Two thoughts to conclude – before we finish with a chant

First from someone called Maha Ghosananda “If we cannot be happy in spite of our difficulties, what good is our spiritual practice?”

And secondly, this from May Sarton:  “Each day and the living of it, has to be a conscious creation, in which discipline and order are relieved by some play and pure foolishness”   Or as we say in Druidry – Reverence and Mirth – or prayerfulness and playfulness.

Whatever our path, it is a valuable ally as we unfold and proceed on our way.

Be blessed and encouraged on your path and may each of our unique and many ‘paths up the mountain’ serve to unite us as one on the summit, where it all comes together.There are many paths to the top of the mountain – but only one view.

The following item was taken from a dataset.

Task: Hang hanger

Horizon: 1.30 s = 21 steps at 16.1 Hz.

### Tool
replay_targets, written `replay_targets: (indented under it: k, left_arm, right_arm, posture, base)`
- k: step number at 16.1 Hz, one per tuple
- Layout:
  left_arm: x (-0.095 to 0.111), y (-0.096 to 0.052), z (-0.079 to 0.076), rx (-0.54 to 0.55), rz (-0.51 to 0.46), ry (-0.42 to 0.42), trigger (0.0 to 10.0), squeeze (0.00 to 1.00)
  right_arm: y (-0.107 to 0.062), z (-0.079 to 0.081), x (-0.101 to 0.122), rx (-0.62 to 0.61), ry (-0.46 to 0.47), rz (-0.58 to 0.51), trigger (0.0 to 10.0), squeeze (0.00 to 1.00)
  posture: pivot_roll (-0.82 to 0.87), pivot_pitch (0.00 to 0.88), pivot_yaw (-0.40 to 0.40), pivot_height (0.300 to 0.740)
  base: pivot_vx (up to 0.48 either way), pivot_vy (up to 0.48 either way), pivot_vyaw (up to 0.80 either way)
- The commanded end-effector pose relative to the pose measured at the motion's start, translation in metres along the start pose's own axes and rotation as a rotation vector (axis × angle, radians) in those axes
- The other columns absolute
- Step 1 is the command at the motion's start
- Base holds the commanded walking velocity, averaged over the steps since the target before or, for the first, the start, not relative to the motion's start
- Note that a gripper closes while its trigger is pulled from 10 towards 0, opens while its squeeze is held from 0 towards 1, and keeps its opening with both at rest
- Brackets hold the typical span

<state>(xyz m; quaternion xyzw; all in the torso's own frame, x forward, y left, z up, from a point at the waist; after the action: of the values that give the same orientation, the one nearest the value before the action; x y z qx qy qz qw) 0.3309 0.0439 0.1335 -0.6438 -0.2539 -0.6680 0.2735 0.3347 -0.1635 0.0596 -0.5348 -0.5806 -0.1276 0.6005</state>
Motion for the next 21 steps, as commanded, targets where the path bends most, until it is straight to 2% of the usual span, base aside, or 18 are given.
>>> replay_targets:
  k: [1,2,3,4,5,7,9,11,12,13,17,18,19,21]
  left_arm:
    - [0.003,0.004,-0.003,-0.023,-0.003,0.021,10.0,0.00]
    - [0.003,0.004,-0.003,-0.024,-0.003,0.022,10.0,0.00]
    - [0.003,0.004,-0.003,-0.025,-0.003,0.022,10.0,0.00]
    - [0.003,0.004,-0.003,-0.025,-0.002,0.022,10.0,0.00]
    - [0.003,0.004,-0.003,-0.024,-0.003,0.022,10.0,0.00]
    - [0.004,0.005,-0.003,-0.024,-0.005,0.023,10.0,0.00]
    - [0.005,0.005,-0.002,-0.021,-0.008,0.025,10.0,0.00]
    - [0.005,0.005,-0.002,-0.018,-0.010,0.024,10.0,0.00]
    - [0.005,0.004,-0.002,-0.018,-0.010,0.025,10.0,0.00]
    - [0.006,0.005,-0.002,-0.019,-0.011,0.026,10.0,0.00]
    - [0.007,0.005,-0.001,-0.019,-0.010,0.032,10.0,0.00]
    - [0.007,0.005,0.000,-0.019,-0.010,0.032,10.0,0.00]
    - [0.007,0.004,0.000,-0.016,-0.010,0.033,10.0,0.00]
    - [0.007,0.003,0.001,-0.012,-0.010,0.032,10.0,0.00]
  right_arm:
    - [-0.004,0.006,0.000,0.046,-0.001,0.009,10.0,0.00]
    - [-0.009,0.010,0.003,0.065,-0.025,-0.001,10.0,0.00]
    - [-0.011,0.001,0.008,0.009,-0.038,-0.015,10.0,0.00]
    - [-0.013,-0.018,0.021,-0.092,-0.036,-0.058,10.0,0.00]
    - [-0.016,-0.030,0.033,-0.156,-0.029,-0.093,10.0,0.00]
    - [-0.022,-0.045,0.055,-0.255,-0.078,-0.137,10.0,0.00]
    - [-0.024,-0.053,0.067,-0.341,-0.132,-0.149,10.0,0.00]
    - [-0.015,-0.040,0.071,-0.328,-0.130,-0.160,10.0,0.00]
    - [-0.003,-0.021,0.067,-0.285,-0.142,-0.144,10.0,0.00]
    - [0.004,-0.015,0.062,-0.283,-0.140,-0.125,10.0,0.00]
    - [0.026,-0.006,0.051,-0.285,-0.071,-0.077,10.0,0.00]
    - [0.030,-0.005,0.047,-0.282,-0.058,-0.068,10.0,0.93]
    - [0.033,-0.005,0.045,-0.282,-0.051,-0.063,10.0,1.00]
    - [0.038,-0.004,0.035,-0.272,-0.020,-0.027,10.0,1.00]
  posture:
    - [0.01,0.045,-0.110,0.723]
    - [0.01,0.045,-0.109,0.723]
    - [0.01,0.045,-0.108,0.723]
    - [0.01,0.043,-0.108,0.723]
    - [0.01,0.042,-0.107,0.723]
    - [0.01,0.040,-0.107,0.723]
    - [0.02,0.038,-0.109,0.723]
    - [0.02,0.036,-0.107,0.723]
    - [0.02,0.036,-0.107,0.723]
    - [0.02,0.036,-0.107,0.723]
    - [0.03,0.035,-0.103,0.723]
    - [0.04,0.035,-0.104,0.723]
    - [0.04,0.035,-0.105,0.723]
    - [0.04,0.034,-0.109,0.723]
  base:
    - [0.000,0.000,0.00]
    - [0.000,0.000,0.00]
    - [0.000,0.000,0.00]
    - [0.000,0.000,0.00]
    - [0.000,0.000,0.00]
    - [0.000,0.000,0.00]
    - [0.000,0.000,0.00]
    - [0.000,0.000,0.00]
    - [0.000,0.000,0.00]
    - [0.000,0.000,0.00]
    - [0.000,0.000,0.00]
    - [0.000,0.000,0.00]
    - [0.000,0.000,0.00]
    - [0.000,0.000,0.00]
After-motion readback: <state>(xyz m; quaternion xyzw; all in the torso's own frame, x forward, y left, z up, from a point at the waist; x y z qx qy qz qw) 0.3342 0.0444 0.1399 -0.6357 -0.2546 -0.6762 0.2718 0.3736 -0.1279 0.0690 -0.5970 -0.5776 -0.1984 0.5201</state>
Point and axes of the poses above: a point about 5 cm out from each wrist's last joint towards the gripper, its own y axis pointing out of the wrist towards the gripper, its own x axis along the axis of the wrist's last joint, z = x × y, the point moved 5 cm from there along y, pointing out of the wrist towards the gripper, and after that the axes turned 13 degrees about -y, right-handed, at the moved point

May we each also remember this valuable Zen advice:  The finger pointing at the moon is not the moon itself – in other words, don’t get lost discussing the nature of the fingerprint on the finger, when what really matters is to behold the beauty of divinity and the moon in its essential glory, aided and abetted by the finger pointing at it, yet not distracted by that finger ( representing the guiding teachings of any path).

To finish; This from the great teacher, Rumi.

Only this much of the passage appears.